Как скоро все произойдет, пока не известно.

А хорошо бы подольше. Уходить собиралась.

Теперь думаю: хорошо бы подольше продержаться!

* * *

— Привет, Виктор! Как отпуск? Ездил куда-нибудь?

Он еще не успел захлопнуть дверцу автомобиля, когда его окликнула Бетти Николсен, стоявшая на тротуаре у дверей студии. На руках Бетти почему-то держала ребенка лет пяти.

— Ты что-то не выглядишь отдохнувшим.

Виктор улыбнулся. Почему бы и не сказать правду? Вернее, строго дозированную ее часть.

— Весь отпуск проболел: подхватил в России грипп.

— Сочувствую! Это гнусно, когда отпуск пропадает. Хотя я бы, пожалуй, не отказалась поваляться недели две в постели, можно даже немножко покашлять, но чтобы без высокой температуры. А еще бы лучше просто напиться как следует и забыться. Устала, как собака.

Виктор опять улыбнулся. Он разглядывал малыша на руках у Бетт. Худенький, бледненький, некрасивый мальчонка — типичный городской ребенок, одетый в веселый теплый комбинезончик. Мальчик, явно стесняясь, повернулся вполоборота к незнакомому взрослому, но взгляда от Виктора не отводил ни на секунду: тоже изучал.

Бетт, как обычно внимательная, заметила молчаливую перекличку взглядов между коллегой и своим сыном.

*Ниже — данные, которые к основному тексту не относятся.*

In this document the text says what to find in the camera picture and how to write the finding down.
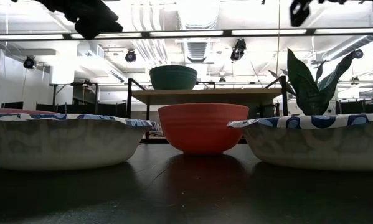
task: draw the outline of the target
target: white wall
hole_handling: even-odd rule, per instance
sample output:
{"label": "white wall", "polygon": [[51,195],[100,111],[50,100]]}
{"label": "white wall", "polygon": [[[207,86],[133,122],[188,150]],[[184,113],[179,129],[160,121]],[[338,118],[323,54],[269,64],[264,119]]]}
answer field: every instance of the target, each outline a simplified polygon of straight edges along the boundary
{"label": "white wall", "polygon": [[23,101],[23,109],[35,110],[37,102],[52,103],[53,88],[49,86],[49,80],[50,73],[27,70],[22,62],[5,56],[0,49],[0,106],[1,103]]}
{"label": "white wall", "polygon": [[[74,82],[75,69],[77,61],[77,42],[66,44],[59,49],[60,54],[57,56],[57,63],[52,67],[50,83],[69,84]],[[73,103],[73,87],[66,86],[56,95],[56,104]]]}

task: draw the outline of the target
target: bowl
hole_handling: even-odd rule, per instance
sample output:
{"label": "bowl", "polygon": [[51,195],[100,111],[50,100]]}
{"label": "bowl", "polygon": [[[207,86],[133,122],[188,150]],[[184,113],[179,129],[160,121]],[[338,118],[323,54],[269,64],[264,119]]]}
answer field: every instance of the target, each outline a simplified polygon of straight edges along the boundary
{"label": "bowl", "polygon": [[158,109],[164,136],[185,154],[219,154],[242,137],[227,127],[231,120],[247,118],[248,108],[224,103],[188,103]]}
{"label": "bowl", "polygon": [[197,80],[197,71],[182,65],[155,67],[149,74],[155,90],[192,90]]}
{"label": "bowl", "polygon": [[264,162],[316,170],[373,170],[373,114],[285,116],[229,123]]}
{"label": "bowl", "polygon": [[0,168],[78,170],[128,160],[156,123],[88,114],[0,114]]}

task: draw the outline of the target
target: green leaf
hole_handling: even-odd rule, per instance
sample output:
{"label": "green leaf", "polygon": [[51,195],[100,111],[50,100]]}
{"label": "green leaf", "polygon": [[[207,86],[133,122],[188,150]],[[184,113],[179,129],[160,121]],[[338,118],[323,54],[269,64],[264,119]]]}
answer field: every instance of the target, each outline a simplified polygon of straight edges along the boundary
{"label": "green leaf", "polygon": [[286,70],[284,69],[280,69],[280,70],[283,72],[283,74],[288,75],[288,72]]}
{"label": "green leaf", "polygon": [[298,60],[290,49],[288,49],[287,53],[287,69],[289,81],[294,87],[297,96],[307,94],[307,90],[312,90],[312,93],[319,93],[309,68]]}
{"label": "green leaf", "polygon": [[318,80],[319,78],[322,76],[322,73],[323,73],[323,65],[326,61],[323,61],[321,63],[321,65],[319,65],[318,67],[318,71],[316,71],[316,79],[315,79],[315,83],[318,84]]}
{"label": "green leaf", "polygon": [[[278,78],[278,75],[275,72],[273,72],[271,70],[268,70],[268,72],[270,72],[272,74],[272,76],[274,76],[275,78]],[[286,91],[293,94],[293,95],[296,95],[296,93],[294,92],[294,89],[291,87],[291,85],[288,82],[286,82]]]}
{"label": "green leaf", "polygon": [[327,110],[329,102],[323,101],[309,68],[298,60],[290,49],[287,54],[287,67],[289,81],[296,92],[298,107],[305,115],[322,115]]}
{"label": "green leaf", "polygon": [[271,70],[268,70],[268,72],[270,72],[273,77],[278,78],[278,75],[275,72]]}
{"label": "green leaf", "polygon": [[297,96],[297,105],[306,116],[323,115],[329,107],[329,101],[324,101],[320,94],[312,93],[309,98]]}
{"label": "green leaf", "polygon": [[346,72],[351,66],[352,60],[354,59],[353,54],[354,51],[345,56],[341,62],[338,63],[336,69],[334,69],[330,75],[322,79],[322,81],[319,83],[319,91],[323,100],[330,101],[334,96],[338,80],[340,79],[341,75],[343,75],[344,72]]}

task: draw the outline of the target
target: desk
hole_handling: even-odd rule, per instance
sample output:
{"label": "desk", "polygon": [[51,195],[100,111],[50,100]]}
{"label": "desk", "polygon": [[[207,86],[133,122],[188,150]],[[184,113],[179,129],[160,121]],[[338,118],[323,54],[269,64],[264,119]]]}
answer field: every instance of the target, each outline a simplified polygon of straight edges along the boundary
{"label": "desk", "polygon": [[271,166],[247,145],[211,157],[140,145],[102,169],[0,170],[0,223],[373,224],[373,172]]}
{"label": "desk", "polygon": [[281,88],[215,89],[215,90],[142,90],[132,96],[145,104],[174,105],[181,103],[266,103],[281,95]]}

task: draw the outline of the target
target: blue patterned rim
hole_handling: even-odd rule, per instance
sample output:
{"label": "blue patterned rim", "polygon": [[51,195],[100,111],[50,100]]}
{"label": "blue patterned rim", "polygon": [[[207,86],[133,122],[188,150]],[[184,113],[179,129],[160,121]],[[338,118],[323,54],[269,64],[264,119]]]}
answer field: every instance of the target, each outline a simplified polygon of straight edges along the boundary
{"label": "blue patterned rim", "polygon": [[138,119],[117,118],[114,116],[90,115],[90,114],[2,114],[0,113],[0,121],[30,121],[48,119],[55,121],[66,121],[71,119],[84,120],[108,120],[119,121],[123,124],[132,127],[152,127],[158,128],[158,124],[154,121],[144,121]]}
{"label": "blue patterned rim", "polygon": [[285,116],[260,118],[247,121],[231,121],[228,127],[243,128],[251,124],[262,124],[274,128],[321,129],[341,128],[373,122],[373,114],[342,114],[335,116]]}

— Если хочешь, — обратилась она к Виктору, — я представлю вас друг другу. Он стесняется, потому что не привык к мужчинам. У нас в доме — женское царство.

Процедура знакомства завершилась тем, что Рэйф оказался на руках у Виктора. Причем Виктор неожиданно для себя принялся подбрасывать парнишку в воздух — довольно высоко! — и ловить так ловко, как будто упражнялся в этом опасном занятии каждый день. Визги и хохот восторга обоих участников процесса собрали небольшую толпу зевак. Наконец ребенок занял место на тротуаре у материнских коленей, которых не прикрывали ни расстегнутый свингер, ни короткая юбка.

— Ты что, решила взять его с собой на работу? — спросил Виктор задыхающимся после силовой разминки голосом.

Бетт усмехнулась и покачала головой:

— Это будет уже не работа.

Выяснилось, что Рэйф вместе со своей няней всегда провожает маму до работы.

Когда после ритуала прощания с поцелуями в щечку и маханием руками они уже стояли в просторном холле телецентра, ожидая лифта, Виктор спросил Бетт:

— Почему Рэйф зовет тебя вторым именем?

— Ну, у нас вообще демократия.

— Это я заметил.

— А, почему «Джейн»? Это — мое первое имя. Я не люблю Элизабет, еще меньше — Бетт, но пользуюсь им на работе, потому что оно стало частью моего эфирного имиджа. Не хотела, да уговорили.